Among the 39 individuals seropositive at both rounds, 11 (28.2%) did not receive primaquine in the first round due to G6PD deficiency (5 individuals) or low hemoglobin levels (1 participant) or due to clotted blood samples (5 individuals). Of these, the 6 G6PD normal individuals received a primaquine treatment in the second round. For the 12 participants seropositive in the first round and seronegative in the second, 10 received primaquine in the first round, while two did not as one individual was G6PD deficient and the other had an invalid blood sample preventing G6PD activity testing.

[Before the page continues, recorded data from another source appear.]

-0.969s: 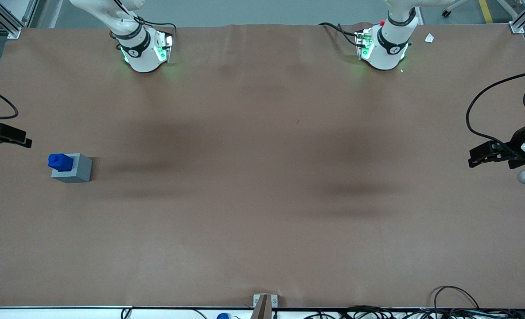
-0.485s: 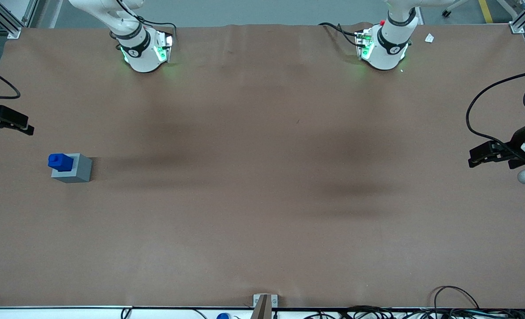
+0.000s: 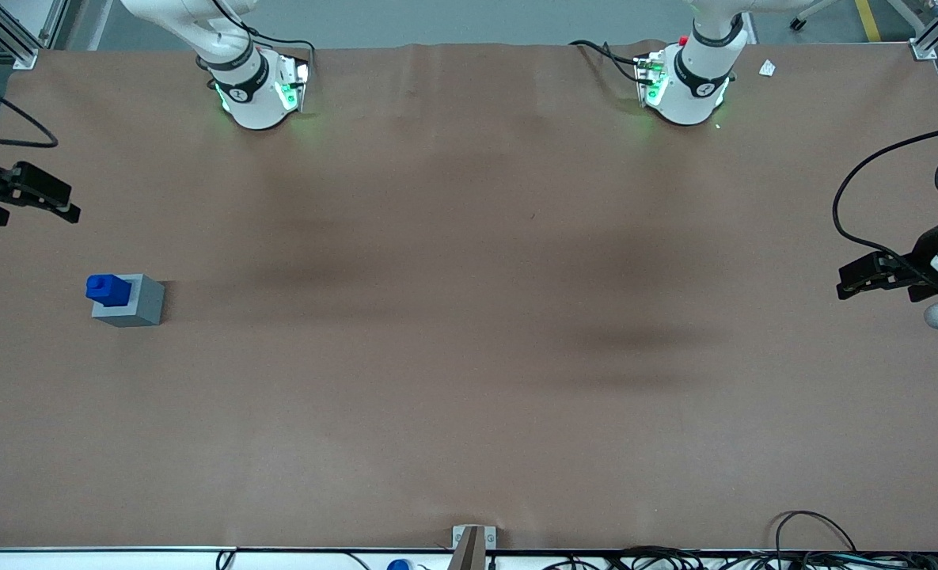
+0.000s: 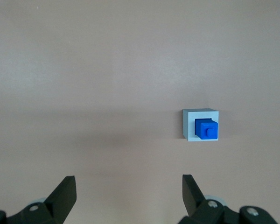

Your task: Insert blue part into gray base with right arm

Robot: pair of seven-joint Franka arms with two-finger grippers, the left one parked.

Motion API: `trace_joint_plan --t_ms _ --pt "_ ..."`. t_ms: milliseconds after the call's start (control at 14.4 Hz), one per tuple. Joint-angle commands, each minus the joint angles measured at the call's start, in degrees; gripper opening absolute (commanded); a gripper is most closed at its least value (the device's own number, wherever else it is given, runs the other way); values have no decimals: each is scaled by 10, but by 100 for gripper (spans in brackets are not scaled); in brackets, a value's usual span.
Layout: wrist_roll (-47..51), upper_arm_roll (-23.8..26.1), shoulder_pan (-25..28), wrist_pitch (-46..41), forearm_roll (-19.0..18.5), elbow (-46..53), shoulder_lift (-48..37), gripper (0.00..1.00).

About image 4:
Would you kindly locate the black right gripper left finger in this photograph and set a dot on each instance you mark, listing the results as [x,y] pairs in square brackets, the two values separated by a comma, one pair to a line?
[60,200]

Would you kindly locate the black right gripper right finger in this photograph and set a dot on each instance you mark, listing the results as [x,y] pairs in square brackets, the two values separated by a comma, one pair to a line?
[193,200]

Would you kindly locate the blue plastic part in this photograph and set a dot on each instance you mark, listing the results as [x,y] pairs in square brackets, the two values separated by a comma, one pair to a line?
[206,130]

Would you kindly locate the gray square base block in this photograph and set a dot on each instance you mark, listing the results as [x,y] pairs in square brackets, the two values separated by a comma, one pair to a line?
[190,126]

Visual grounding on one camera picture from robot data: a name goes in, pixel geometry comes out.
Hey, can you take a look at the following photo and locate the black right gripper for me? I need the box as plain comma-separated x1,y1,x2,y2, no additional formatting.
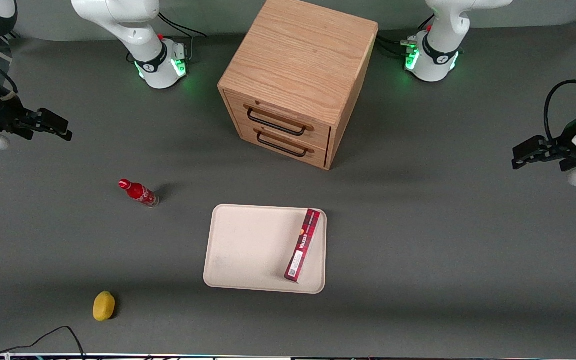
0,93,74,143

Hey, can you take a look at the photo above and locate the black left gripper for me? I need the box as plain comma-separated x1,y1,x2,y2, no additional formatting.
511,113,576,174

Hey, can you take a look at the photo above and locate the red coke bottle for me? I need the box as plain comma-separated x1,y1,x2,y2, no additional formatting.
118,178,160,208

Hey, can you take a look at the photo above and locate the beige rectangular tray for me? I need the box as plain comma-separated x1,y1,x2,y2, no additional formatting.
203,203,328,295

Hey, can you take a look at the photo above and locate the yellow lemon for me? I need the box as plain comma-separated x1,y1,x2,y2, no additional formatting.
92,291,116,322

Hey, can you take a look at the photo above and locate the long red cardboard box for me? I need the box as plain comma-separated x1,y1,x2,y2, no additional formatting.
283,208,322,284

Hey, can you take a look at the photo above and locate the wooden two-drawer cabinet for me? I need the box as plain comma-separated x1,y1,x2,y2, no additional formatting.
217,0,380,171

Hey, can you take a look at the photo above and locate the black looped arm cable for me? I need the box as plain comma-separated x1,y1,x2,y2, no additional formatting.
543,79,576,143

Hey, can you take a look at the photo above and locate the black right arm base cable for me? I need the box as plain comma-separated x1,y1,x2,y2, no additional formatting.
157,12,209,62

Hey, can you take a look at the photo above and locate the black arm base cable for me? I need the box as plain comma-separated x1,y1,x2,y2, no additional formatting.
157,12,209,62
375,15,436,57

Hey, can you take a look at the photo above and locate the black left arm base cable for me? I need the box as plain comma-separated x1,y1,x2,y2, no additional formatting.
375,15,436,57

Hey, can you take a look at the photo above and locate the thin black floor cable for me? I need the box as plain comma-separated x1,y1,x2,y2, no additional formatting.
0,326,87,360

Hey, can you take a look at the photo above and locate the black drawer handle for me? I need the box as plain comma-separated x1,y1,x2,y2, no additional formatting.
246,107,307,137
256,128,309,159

Delay between enrollment and treatment
The median time between enrolling participants and providing primaquine to those eligible (seropositive G6PD normal) at both PvSeroTAT rounds was 6 days (IQR: 5–8.3) and 97% (157/162) of participants were offered primaquine within 10 days or less from enrollment (Fig. 4). This time to treatment was significantly longer for the second round of PvSeroTAT conducted in December 2022 (median: 8 days, IQR: 6–9 days, p < 0.0001) as compared to the first round performed in July 2022 (median 5 days, IQR: 4–5 days). Two participants were followed-up 19 and 20 days after enrollment, respectively, and both reported being in the forest at the time.
Fig. 4.
Time between enrollment and treatment for seropositive eligible individuals during the first and second PvSeroTAT round.

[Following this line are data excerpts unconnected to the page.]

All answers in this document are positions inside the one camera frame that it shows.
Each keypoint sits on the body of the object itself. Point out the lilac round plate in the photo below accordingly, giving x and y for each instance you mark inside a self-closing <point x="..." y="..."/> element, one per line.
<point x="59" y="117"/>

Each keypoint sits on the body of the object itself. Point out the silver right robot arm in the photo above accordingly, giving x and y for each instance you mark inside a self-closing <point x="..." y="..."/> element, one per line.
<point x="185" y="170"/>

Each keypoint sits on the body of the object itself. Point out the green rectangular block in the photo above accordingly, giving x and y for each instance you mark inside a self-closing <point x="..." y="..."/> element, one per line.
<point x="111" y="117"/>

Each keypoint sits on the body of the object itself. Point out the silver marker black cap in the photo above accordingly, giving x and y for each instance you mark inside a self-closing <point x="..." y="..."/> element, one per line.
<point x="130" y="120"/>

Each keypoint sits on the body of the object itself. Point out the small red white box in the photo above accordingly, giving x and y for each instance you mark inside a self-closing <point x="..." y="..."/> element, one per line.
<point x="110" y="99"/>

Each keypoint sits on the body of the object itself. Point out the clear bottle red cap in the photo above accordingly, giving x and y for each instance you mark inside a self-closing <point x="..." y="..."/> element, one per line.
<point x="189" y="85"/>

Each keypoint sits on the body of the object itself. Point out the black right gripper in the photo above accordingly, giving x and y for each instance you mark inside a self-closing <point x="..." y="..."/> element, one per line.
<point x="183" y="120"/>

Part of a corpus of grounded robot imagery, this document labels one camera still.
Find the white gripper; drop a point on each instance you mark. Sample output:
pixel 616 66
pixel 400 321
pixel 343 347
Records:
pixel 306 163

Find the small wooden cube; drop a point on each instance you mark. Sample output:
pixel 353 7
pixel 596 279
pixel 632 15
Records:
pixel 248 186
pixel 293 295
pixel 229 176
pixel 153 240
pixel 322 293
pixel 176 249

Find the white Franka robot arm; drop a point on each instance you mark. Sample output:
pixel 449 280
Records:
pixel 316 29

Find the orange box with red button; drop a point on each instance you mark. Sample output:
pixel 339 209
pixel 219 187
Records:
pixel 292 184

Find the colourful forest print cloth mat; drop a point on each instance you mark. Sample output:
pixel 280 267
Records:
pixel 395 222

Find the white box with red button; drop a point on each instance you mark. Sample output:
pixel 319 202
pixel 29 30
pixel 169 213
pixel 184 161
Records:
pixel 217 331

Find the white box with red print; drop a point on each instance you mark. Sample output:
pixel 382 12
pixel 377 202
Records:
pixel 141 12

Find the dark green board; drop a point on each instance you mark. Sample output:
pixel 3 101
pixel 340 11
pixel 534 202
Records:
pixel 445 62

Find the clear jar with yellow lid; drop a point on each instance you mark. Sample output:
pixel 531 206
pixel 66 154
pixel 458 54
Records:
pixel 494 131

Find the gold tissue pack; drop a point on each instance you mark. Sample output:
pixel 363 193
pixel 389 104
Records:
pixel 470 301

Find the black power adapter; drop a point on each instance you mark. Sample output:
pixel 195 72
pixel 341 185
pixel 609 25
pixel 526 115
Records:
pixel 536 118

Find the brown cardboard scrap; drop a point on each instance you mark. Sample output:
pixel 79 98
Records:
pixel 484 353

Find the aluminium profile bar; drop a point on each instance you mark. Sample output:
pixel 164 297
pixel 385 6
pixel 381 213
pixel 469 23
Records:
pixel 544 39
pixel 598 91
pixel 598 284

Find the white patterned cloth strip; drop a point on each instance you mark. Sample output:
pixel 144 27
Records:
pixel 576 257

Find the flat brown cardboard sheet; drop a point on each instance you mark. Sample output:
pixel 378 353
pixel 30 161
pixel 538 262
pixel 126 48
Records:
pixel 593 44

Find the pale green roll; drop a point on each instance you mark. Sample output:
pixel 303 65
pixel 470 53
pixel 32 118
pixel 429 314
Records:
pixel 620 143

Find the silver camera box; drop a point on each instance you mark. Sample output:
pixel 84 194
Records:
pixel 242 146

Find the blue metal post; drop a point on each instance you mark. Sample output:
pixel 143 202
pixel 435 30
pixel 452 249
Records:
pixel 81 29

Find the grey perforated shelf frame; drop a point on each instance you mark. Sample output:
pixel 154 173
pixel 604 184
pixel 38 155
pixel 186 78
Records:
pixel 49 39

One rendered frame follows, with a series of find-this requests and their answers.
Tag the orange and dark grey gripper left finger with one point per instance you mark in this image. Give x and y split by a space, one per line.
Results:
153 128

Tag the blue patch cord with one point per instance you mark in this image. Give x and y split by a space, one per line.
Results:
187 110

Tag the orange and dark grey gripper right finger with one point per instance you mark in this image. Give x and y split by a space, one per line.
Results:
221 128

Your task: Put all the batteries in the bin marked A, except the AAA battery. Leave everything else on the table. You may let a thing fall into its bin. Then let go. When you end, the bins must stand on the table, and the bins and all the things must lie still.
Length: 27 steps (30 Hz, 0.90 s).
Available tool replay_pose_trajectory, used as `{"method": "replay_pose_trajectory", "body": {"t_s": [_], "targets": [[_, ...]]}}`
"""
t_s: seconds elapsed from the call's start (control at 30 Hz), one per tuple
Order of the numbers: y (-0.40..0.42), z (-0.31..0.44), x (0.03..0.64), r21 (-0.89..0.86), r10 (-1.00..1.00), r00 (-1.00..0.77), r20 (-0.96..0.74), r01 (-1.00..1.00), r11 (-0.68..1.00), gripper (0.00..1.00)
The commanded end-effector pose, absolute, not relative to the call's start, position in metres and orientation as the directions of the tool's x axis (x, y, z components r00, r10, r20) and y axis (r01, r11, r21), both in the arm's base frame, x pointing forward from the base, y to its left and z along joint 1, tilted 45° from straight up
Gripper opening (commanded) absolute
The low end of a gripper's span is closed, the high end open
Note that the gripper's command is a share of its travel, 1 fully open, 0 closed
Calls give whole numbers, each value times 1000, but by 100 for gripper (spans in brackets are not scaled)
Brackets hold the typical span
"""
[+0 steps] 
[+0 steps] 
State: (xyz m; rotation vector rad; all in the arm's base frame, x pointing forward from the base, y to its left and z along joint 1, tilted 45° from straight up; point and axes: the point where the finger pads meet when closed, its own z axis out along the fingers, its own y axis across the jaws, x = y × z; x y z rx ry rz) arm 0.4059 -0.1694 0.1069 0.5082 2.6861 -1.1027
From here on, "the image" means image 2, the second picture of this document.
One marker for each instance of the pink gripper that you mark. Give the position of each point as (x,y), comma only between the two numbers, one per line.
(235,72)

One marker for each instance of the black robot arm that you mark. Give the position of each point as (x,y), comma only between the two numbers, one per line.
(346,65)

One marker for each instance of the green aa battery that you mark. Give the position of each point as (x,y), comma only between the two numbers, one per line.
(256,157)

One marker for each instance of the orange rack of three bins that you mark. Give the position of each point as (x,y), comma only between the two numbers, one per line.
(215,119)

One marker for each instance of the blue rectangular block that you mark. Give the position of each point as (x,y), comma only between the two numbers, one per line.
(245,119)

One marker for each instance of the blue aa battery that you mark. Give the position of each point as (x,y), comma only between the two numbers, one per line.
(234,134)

Serology results in PCR detected active P. vivax blood-stage infections
We retrospectively examined whether participants had an active blood-stage infection by PCR and found that 4.0% (13/327) and 2.7% (9/334) of participants were positive for blood-stage P. vivax in the first and in the second PvSeroTAT round, respectively. Among seropositive participants, 8% (16/199) were PCR positive and 92% (183/199) were PCR negative. Conversely, 73% (16/22) of PCR positive individuals (11/13 and 5/9 in the first and in the second round, respectively) were also seropositive. Among the 16 individuals who were both PCR-positive and seropositive, three were ineligible for primaquine treatment due to G6PD activity below Cambodian thresholds for primaquine administration, while the others were offered the treatment and self-reported completing the 14-day course.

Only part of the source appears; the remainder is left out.